--- RECORDS SUPPLIED Enclosed Below ---
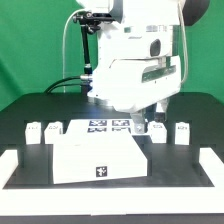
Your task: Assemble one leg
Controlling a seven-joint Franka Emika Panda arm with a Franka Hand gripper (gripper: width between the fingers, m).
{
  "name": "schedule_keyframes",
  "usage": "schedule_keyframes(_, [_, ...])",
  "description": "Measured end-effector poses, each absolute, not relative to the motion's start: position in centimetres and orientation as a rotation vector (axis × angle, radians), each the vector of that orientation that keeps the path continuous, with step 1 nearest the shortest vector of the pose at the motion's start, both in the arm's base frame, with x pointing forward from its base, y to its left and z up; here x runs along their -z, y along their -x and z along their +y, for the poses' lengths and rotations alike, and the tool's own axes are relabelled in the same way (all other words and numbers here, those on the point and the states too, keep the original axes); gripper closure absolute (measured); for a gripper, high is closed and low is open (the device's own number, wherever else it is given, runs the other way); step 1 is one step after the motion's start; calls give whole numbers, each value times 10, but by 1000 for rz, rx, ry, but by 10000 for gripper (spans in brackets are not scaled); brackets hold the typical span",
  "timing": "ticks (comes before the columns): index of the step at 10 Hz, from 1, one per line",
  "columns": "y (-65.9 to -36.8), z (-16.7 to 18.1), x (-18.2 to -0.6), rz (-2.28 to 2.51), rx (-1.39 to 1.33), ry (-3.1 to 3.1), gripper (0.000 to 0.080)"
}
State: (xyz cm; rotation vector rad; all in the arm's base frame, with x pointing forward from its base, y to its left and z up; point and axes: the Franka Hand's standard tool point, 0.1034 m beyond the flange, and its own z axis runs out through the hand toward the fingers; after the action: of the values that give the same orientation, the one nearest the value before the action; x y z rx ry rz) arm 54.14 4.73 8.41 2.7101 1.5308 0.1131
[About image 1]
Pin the white square tabletop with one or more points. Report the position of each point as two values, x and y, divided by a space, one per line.
82 157

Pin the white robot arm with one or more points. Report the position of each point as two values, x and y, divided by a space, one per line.
142 30

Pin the white U-shaped fence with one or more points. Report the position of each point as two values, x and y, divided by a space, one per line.
118 201

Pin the black camera on mount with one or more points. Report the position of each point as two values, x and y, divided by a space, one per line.
87 40

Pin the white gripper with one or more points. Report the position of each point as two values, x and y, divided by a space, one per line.
132 85

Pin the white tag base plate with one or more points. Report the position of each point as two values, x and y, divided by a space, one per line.
104 125

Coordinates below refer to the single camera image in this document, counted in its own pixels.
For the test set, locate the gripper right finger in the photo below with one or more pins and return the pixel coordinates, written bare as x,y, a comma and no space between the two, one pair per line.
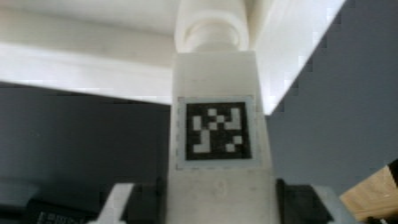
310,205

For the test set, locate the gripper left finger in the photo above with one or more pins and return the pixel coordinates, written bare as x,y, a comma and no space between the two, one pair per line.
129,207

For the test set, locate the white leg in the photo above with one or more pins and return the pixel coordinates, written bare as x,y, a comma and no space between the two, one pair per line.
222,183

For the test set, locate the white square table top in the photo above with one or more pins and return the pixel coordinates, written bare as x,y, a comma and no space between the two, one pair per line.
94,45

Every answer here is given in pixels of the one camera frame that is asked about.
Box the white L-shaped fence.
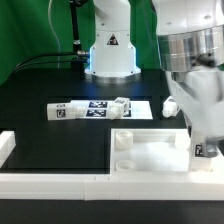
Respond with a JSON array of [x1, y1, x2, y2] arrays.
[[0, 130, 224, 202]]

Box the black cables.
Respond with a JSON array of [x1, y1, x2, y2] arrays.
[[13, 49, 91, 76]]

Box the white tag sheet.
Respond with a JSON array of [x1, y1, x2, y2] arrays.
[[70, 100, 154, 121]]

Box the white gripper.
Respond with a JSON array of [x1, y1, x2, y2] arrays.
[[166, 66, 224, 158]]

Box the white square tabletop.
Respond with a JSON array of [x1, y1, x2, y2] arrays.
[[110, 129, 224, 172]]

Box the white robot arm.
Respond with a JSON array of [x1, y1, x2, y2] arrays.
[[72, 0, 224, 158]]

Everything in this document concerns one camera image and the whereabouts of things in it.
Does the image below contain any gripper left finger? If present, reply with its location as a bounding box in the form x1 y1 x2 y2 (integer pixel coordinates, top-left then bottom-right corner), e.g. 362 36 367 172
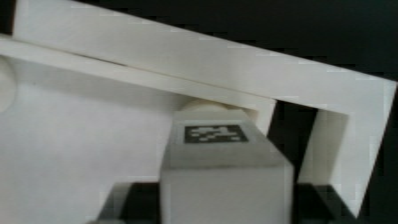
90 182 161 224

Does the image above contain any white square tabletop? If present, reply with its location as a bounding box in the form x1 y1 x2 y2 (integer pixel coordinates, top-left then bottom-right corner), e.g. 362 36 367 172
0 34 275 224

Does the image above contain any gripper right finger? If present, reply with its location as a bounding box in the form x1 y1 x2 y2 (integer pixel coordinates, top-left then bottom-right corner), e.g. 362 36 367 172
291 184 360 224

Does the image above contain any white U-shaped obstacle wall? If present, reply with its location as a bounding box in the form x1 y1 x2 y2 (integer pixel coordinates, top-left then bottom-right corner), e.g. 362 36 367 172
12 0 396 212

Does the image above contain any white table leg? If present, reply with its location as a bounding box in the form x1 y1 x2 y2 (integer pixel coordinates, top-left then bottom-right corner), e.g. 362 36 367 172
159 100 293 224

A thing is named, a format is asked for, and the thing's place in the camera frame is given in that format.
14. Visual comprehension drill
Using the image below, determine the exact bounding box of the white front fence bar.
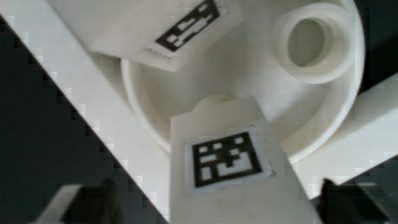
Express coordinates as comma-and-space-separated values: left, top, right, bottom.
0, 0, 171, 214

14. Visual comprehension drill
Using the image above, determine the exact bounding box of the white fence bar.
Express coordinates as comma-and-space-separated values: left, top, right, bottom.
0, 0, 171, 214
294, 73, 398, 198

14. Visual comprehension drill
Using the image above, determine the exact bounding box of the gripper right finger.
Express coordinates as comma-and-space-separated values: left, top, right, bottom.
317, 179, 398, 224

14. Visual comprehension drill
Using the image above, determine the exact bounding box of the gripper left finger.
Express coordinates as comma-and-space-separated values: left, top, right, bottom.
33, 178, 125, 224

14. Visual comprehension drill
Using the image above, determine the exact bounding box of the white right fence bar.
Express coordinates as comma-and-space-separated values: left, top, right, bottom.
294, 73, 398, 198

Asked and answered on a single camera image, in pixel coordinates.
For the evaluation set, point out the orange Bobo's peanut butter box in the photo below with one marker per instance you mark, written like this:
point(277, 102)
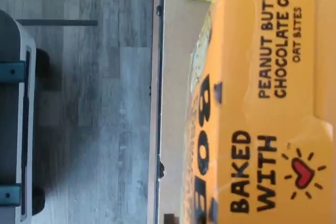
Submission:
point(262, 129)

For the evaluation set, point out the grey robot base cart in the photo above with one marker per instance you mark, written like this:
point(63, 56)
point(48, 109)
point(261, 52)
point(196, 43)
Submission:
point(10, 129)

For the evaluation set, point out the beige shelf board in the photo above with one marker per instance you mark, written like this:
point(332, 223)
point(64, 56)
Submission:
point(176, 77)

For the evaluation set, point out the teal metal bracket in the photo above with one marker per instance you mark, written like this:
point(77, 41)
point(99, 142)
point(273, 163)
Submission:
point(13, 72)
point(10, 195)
--- End of Enclosed RECORDS SUPPLIED ---
> DIRECTIONS
Please give back an exact copy of the entries above from their first line through the line containing "end-effector poses, each", leaving the pictures aside.

> TASK ANSWER
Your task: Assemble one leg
Controlling a seven-joint Franka Emika Panda arm with a Franka Hand gripper (gripper: width between the fingers, m).
{
  "name": "schedule_keyframes",
  "usage": "schedule_keyframes(_, [_, ...])",
  "description": "Measured end-effector poses, each absolute, not relative to the motion's start: position in centimetres and orientation as a rotation vector (axis × angle, radians), each the vector of that orientation that keeps the path continuous, with step 1 nearest the shortest vector of the pose at the motion's start, both in the arm's base frame, with x pointing forward from its base, y to its left and z up; here x runs along their -z, y along their -x and z along their +y, for the poses' lengths and rotations alike, and the tool's own axes are relabelled in the same way (all other words and numbers here, those on the point and the states too, keep the original axes); gripper closure absolute (measured); for a gripper, high is closed and low is open (the device's own number, wherever else it is given, runs the other way); step 1 is one step after the motion's start; calls give whole numbers, each value times 10, but by 1000 for rz, rx, ry, but by 10000 for gripper (spans in brackets are not scaled); brackets hold the typical span",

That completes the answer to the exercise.